What is your favorite species in the furry fandom?

 Please do not start arguments! Everyone is entitled to their opinions!


----------



## the sleepiest kitty (Apr 15, 2021)

Cats, hands down. Which is why my main fursona is a cat. :3


----------



## DeadAccount (Apr 15, 2021)

sleepy kitty said:


> Cats, hands down. Which is why my main fursona is a cat. :3


Same!!


----------



## the sleepiest kitty (Apr 15, 2021)

MapleFlower said:


> Same!!


Nice!


----------



## Erix (Apr 15, 2021)

If I had to choose, I always thought Wolf fursonas looked dope, or perhaps maybe dogs? Hmm, how about both? <3


----------



## The_biscuits_532 (Apr 15, 2021)

Cats, Hyenas and Lemurs! 

Otherwise, more obscure species. Someone posted earlier about Binturongs, and they've been high on my list for a while.


----------



## JuniperW (Apr 15, 2021)

Anything that has feathers. Especially birds of prey and raptors/dromaeosaurs.
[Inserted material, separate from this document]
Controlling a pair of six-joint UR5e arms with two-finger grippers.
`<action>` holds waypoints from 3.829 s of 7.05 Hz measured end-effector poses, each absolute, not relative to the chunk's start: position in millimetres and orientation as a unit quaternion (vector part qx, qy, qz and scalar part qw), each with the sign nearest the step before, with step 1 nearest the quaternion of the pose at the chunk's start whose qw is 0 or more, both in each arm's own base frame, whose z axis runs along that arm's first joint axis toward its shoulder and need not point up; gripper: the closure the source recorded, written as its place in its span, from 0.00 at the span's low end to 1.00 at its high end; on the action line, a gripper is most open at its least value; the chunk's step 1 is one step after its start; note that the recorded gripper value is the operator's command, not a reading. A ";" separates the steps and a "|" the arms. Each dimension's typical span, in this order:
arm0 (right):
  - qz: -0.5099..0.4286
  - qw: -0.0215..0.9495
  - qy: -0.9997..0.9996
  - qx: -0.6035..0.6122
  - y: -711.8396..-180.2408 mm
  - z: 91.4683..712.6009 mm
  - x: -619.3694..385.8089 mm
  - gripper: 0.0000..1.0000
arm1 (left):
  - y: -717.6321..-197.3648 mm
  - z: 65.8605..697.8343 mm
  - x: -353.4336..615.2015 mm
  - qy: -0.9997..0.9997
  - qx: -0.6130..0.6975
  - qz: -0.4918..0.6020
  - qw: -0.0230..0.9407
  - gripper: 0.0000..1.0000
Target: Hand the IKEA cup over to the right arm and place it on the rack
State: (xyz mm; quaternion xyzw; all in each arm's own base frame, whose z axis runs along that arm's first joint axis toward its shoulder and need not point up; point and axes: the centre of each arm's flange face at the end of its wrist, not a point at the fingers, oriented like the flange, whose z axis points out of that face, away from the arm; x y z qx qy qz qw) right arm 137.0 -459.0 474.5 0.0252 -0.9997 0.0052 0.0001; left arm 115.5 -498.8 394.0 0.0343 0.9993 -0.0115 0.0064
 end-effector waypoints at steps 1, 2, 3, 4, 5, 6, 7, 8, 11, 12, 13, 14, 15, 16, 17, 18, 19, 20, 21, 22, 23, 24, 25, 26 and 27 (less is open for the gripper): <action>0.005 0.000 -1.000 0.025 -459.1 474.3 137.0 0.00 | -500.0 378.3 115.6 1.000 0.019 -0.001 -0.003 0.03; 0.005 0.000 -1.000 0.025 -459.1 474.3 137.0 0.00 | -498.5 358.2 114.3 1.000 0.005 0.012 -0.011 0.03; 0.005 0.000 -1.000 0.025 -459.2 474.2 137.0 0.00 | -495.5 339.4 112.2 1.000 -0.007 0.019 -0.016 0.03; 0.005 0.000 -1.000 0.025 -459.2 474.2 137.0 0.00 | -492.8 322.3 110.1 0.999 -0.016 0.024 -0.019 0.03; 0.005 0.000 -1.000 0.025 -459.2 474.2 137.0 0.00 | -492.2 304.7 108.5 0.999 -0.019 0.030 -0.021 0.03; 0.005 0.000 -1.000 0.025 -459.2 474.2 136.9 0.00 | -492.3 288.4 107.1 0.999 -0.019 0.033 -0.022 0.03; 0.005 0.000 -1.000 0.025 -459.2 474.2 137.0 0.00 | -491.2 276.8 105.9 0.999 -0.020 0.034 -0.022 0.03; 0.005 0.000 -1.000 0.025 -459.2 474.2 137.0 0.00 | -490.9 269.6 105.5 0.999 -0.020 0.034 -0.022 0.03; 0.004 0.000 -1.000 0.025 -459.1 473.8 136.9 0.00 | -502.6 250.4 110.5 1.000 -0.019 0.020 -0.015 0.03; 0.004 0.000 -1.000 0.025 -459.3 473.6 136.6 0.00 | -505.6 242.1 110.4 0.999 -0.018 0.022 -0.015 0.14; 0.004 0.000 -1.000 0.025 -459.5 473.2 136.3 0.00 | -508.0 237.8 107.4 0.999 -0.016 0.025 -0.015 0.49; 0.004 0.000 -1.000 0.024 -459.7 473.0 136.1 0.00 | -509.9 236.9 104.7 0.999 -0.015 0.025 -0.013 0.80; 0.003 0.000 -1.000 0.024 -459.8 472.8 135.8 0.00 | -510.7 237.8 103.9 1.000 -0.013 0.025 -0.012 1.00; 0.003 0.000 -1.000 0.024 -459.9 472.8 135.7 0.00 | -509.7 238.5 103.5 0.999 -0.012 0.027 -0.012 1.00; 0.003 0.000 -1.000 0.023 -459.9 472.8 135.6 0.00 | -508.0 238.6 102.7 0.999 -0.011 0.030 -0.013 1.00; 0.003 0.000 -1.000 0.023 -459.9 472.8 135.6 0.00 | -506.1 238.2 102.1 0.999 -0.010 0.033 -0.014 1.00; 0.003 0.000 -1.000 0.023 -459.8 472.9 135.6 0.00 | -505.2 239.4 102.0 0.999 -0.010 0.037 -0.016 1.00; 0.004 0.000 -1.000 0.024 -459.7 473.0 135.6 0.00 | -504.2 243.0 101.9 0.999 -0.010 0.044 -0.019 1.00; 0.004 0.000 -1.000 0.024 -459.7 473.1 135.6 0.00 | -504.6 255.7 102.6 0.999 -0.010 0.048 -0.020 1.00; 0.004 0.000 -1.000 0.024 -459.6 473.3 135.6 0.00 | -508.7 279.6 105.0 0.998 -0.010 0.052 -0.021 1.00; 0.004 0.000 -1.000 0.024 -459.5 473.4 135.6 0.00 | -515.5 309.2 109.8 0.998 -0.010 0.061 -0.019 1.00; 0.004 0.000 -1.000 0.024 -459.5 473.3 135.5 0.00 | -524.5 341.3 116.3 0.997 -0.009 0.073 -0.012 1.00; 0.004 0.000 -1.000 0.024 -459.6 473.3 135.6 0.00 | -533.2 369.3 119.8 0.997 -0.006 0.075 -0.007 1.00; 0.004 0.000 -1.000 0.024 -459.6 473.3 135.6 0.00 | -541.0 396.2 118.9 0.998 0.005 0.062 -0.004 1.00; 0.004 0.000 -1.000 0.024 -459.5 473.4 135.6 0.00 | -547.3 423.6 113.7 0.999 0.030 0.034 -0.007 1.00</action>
My sona, or at least my favourite animal OC, is a falcon.


----------



## Guifrog (Apr 15, 2021)

Mainly frogs and lizards for me


----------



## Deleted member 134556 (Apr 15, 2021)

Dergs and silly birbs


----------



## Netanye Dakabi (Apr 18, 2021)

goats


----------



## Kinare (Apr 19, 2021)

Big cats. Rawr.


----------



## Sam Wamm (May 8, 2021)

humans


----------



## Dreammaker33 (May 8, 2021)

Bovines


----------



## Xitheon (May 8, 2021)

I'm obsessed with parrots but thinking about them can trigger me. PM me if you want to know why.


----------



## Orange Olive (May 9, 2021)

house mice like in basil of baker street.
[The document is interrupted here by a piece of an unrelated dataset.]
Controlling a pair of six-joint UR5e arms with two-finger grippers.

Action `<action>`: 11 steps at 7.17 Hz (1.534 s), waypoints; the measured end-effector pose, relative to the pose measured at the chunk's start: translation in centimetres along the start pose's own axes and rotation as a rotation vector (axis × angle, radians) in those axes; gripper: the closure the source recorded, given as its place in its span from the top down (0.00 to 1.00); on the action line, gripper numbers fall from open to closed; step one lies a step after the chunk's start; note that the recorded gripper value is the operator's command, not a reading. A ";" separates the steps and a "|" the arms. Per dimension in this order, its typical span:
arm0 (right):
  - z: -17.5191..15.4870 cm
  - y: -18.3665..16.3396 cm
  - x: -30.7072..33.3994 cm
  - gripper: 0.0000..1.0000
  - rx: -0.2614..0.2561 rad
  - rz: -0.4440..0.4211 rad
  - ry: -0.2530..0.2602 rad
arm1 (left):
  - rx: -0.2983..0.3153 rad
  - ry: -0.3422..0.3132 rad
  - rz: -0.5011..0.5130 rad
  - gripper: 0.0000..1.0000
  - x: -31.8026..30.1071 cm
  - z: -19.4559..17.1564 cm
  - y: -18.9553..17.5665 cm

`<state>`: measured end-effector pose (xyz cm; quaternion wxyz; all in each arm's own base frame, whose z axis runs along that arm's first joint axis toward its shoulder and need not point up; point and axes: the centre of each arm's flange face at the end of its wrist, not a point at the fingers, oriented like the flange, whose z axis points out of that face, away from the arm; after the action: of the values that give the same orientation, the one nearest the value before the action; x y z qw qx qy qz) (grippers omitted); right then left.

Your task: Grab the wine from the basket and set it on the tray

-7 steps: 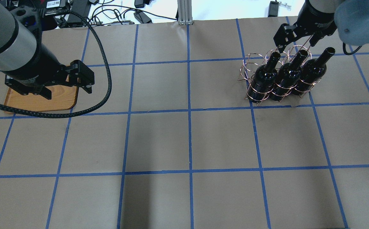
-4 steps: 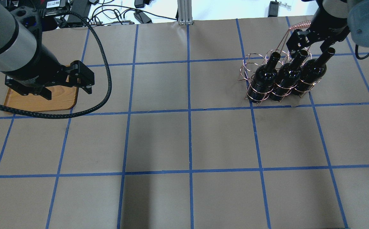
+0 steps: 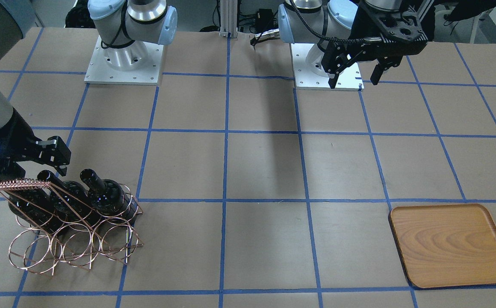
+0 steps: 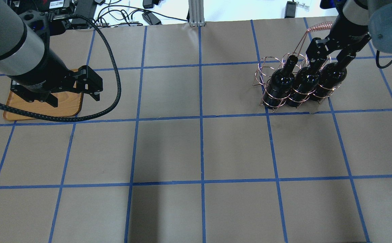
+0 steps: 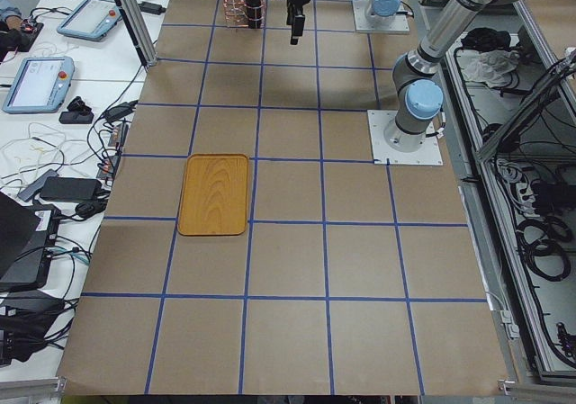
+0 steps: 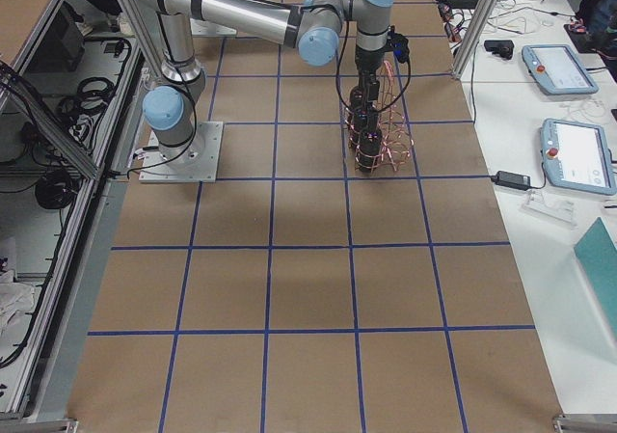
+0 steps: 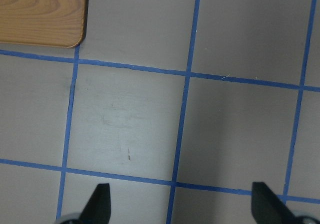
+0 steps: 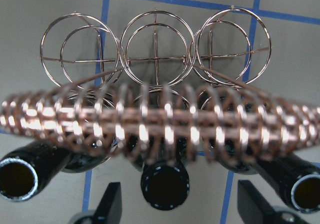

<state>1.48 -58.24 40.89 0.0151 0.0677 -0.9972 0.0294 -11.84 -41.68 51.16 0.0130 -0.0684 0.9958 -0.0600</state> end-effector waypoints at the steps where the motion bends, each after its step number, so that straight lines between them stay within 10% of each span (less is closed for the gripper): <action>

unfortunately the species will soon be extinct.


----------



## Adrian Gordon (May 15, 2021)

My favorite species is the North American Takin (not the public zoo one) but it went extinct during my lifetime so the Chinese one is a close second.


----------



## Fcomega121 (May 15, 2021)

Adrian Gordon said:


> My favorite species is the North American Takin (not the public zoo one) but it went extinct during my lifetime so the Chinese one is a close second.
> 
> View attachment 110115


Ooooh takin!!
I LOVE TAKINS!!!

I remember this species from a minecraft mod project!!
*teardrops*

I didn't know the north american one did went ext.... EXTINCT DURING YOUR LIFETIME?
When? :0


----------



## Adrian Gordon (May 15, 2021)

Fcomega121 said:


> Ooooh takin!!
> I LOVE TAKINS!!!
> 
> I remember this species from a minecraft mod project!!
> ...


somewhere around 1990


----------



## Fcomega121 (May 15, 2021)

Adrian Gordon said:


> somewhere around 1990


Oh my!
It is interesting to know!

I don't know the takins quite well as I do with other species.


----------



## Fcomega121 (May 15, 2021)

Foxes and wolves are pretty obvious choices 

So I'll drop my favorite ones that aren't that common...
Okay Foxes and Wolves are my faves too :3

My favorite animals are The maned "wolves", Cheetahs, Phoenixes, And Skunks and other ones!! ;3

"Smile for the camera steve!!" >w<





"And you caroline! ^w^"





"I'm not epicly dramatic! When I am a phoenix!!"





And two cute love birds Skunks!!
Hehe >w<


----------



## §AnimeDestroyer22§ (May 29, 2021)

fox fembois


----------



## Baalf (Jun 3, 2021)

Porky-porky-porky-pines! North American porcupines just look so hairy, plus this guy looks like he's seen things, like he is always just waiting for something bad to happen.





And South American porcupines have the most adorable Boopsnoots. I just want to squeeze it.


----------



## Tennet_G (Jun 7, 2021)

I love sharks. I just don't see myself as one.


----------